Of course, perhaps Nigel’s point is that the royalties coming in from streaming services for new artists are so small, they will be even less likely to recoup on their first label deal, and while that might not make any difference now, it will make it harder for today’s new talent to have long careers. Because even if they are a success story, it will take much longer to reach that point when sound recordings become a revenue stream for the artist too. And even once they have recouped, the monies may be tiny.

Though that’s probably an issue for artists to take up with their labels, rather than hitting out directly at Spotify et al.
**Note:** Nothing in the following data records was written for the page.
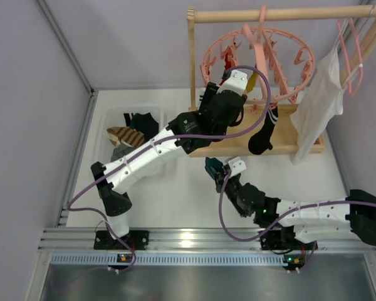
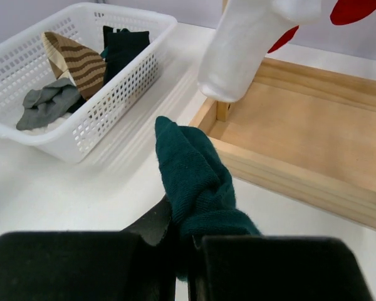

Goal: Remove the socks clipped to the hanger

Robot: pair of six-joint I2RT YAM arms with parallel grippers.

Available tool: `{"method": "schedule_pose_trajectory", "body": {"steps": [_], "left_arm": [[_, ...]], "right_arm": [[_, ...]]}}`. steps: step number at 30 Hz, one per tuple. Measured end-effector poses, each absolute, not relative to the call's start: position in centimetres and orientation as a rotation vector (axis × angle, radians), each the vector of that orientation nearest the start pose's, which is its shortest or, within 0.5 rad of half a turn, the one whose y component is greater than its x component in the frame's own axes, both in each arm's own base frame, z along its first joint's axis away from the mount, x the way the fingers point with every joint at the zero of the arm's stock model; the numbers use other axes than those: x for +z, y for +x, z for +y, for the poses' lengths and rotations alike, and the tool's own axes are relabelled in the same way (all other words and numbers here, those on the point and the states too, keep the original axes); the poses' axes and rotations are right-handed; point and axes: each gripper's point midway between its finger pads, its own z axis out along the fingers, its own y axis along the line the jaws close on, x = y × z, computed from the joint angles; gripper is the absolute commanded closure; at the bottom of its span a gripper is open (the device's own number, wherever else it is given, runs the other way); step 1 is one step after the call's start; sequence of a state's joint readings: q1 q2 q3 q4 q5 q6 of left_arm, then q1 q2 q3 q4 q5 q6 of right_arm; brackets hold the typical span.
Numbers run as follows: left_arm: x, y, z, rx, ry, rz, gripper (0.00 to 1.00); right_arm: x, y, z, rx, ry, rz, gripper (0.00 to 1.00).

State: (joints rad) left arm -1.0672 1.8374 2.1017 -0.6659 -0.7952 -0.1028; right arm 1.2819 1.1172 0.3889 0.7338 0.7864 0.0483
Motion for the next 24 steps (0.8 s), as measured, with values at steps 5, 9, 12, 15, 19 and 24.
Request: {"method": "schedule_pose_trajectory", "body": {"steps": [5, 9, 12, 15, 19, 24], "left_arm": [[37.6, 32.5, -33.8, -0.052, 0.365, 1.818, 0.02], [37.8, 30.9, -30.3, -0.054, 0.318, 1.826, 0.02], [38.0, 29.6, -26.7, -0.049, 0.256, 1.823, 0.02], [37.9, 28.2, -22.5, -0.056, 0.177, 1.818, 0.02], [37.1, 27.3, -15.7, -0.045, 0.032, 1.830, 0.02], [35.1, 27.5, -6.5, 0.117, -0.208, 1.870, 0.02]], "right_arm": [[19.3, 19.9, 25.9, 0.489, -0.337, 1.561, 1.00], [19.7, 19.4, 24.9, 0.518, -0.330, 1.573, 1.00], [19.2, 19.3, 24.4, 0.517, -0.349, 1.602, 1.00], [18.5, 19.2, 24.4, 0.500, -0.394, 1.643, 1.00], [18.9, 18.7, 25.5, 0.537, -0.467, 1.670, 1.00], [22.5, 18.4, 30.3, 0.637, -0.579, 1.675, 1.00]]}}
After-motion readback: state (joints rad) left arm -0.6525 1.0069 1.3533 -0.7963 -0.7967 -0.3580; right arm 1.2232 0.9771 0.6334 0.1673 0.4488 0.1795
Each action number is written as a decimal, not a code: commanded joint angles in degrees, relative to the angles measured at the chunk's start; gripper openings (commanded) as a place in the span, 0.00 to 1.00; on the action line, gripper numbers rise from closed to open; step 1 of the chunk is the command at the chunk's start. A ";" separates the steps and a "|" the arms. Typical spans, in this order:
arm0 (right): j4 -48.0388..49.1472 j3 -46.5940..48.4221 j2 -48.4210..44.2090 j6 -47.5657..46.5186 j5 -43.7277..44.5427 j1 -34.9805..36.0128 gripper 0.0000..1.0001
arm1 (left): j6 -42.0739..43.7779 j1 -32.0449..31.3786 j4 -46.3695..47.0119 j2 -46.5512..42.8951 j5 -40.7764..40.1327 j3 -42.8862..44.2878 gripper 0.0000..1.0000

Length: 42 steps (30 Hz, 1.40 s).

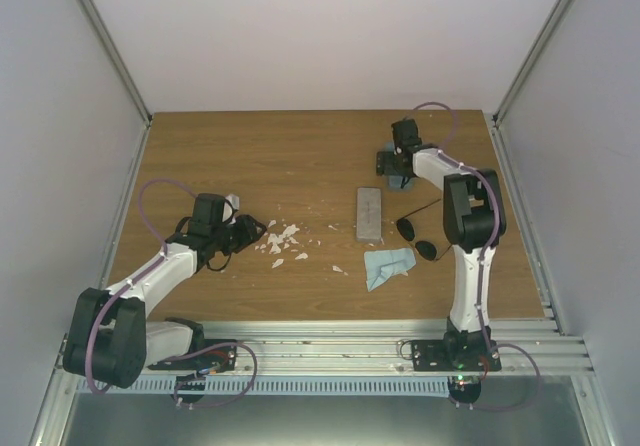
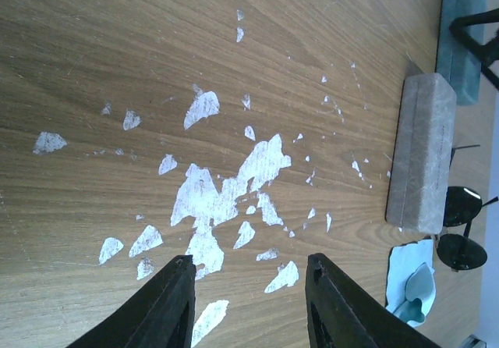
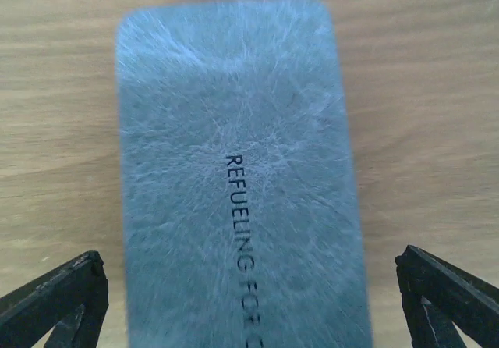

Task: Organize the sunglasses
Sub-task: Move the sunglasses case at the center of the board, then pick up the sunglasses case from the center of the board.

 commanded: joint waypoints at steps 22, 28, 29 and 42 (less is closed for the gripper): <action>-7.24 -29.49 -25.20 24.10 12.51 22.05 0.96 | 1.62 -0.87 4.97 -5.24 5.86 -2.12 0.51; -6.73 -29.93 -22.83 22.75 5.24 22.77 0.86 | 3.69 -0.92 4.84 -3.99 9.53 -1.94 0.52; -6.63 -30.30 -22.68 22.84 4.48 22.77 0.82 | 4.01 -0.92 4.71 -3.73 10.23 -1.79 0.52; 5.72 -34.88 -29.94 9.93 -13.99 22.61 0.58 | 4.14 -3.33 9.66 -1.01 19.40 0.17 0.61</action>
To be fair, Godrich’s tweets do imply that the big record companies are as much a part of this problem as the digital service providers, though because he doesn’t mention them by name that side has been ignored. But if labels have exploited recent uncertainties in the record industry to force artists into unfavourable or unworkable deals, then artists need to stand their ground. Against the labels.

But perhaps the labels aren’t relevant here. Perhaps by ‘new’ artists Nigel and Tommy are talking about self-releasing acts, who are totally in control, and not sharing their Spotify income with anyone, but still earning a pittance from the streaming sector. I understand why that would be depressing, especially when said artists keep reading that streaming is the future, that the Nordic markets are now predominantly stream-based, and that the majors are loving it.

Though, to be frank, any new self-releasing artist who thinks Spotify alone will provide them with a living is a fool. Or is being advised by a fool. Indeed, any musician who thinks that sound recording revenue alone will provide a viable income stream is living in a dreamland. And that’s not a particularly new phenomenon – even in the height of the CD boom, record sales income was only one of a number of revenue streams for artists, and in the early years of their career it wouldn’t be a key income either.

Artists need to build themselves a business that incorporates records, songs, merchandise and/or tickets, and look for simple ways to maximise all those revenues.

Crucially, they also need to start developing premium products and services for core fanbase – fans who have always been willing to buy more than a gig ticket every year and a record every other, but who were often left under-supplied by the old music business. Which is why, for artists, the real revolution caused by the web isn’t the emerging streaming market, but the boom in direct to fan and pre-order sites.

Not that it’s going to work for everyone. Remember, many more bands fail than succeed. It’s always been that way. I guess that’s just life. Sometimes bands fail because they are shit. Sometimes because they or their management or their label screw it up. Sometimes because of extraordinary bad luck. The internet hasn’t caused or changed any of that. Except that there are more bands now. So more will fail overall.

Making a living from music requires artists (with help from managers and labels etc) to set themselves apart from the competition (of which there is more and more), to build a loyal fanbase, and to work out how they – given their music, their personality and their fans – can best turn their content, their live act and, dare I say it, their ‘brand’ into money.

The internet provides some great tools to help with all of that. The challenge, though, is working out which ones are most appropriate for any one artist. And then having the time to manage them properly. Which means – as always – artists with access to money and people will always have an advantage.

I guess the problem with this week’s debate is that you end up with one group of people who believe that streaming is going to save the music industry and another who believe that it’s going to destroy it. But streaming is going to do neither of those things. It’s a new way to entertain and service fans that’s going to be part of the business for the foreseeable future. But the money it generates will just be one of various revenue streams available to artists. 90% of whom will still, as always, never make a living from their music. And on that happy thought, enjoy the sunshine.